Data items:

_ _ _

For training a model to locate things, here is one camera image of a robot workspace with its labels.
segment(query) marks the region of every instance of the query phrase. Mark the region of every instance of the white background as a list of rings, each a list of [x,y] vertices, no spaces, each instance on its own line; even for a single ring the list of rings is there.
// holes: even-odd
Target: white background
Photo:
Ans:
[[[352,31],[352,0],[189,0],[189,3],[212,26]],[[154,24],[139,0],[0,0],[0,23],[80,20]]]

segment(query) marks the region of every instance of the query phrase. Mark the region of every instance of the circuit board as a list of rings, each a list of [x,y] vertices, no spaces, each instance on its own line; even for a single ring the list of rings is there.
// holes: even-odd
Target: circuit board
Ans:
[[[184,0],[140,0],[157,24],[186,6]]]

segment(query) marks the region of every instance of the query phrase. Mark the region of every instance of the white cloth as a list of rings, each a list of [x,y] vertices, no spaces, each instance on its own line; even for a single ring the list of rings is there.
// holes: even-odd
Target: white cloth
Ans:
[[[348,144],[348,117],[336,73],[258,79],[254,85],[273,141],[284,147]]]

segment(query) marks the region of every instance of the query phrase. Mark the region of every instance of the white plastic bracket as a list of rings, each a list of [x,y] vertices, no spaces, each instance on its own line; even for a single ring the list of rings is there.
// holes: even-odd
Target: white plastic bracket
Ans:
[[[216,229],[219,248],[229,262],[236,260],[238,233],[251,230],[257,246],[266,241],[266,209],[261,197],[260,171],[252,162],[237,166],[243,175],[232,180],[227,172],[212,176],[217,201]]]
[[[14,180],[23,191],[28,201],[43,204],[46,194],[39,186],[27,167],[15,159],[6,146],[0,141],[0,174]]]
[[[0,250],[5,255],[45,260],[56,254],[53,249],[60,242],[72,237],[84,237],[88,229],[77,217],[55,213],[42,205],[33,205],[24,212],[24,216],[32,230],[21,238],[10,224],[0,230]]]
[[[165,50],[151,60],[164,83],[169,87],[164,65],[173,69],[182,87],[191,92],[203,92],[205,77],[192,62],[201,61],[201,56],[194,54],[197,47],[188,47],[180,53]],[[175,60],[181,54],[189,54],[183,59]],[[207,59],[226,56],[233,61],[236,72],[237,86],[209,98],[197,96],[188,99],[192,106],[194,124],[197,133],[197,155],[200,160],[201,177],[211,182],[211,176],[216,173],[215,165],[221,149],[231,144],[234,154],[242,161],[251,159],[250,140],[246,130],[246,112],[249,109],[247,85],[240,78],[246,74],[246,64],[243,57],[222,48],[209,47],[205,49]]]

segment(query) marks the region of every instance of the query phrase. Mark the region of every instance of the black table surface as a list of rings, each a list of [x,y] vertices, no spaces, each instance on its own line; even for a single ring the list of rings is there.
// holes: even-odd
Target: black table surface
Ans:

_ _ _

Lines in the data that include the word "board" should all be copied.

segment(query) marks the region of every instance of the query phrase. Mark the region of every instance of the circuit board as a list of rings, each a list of [x,y] vertices, no spaces, each instance on its own line; even for a single ring the list of rings is there.
Target: circuit board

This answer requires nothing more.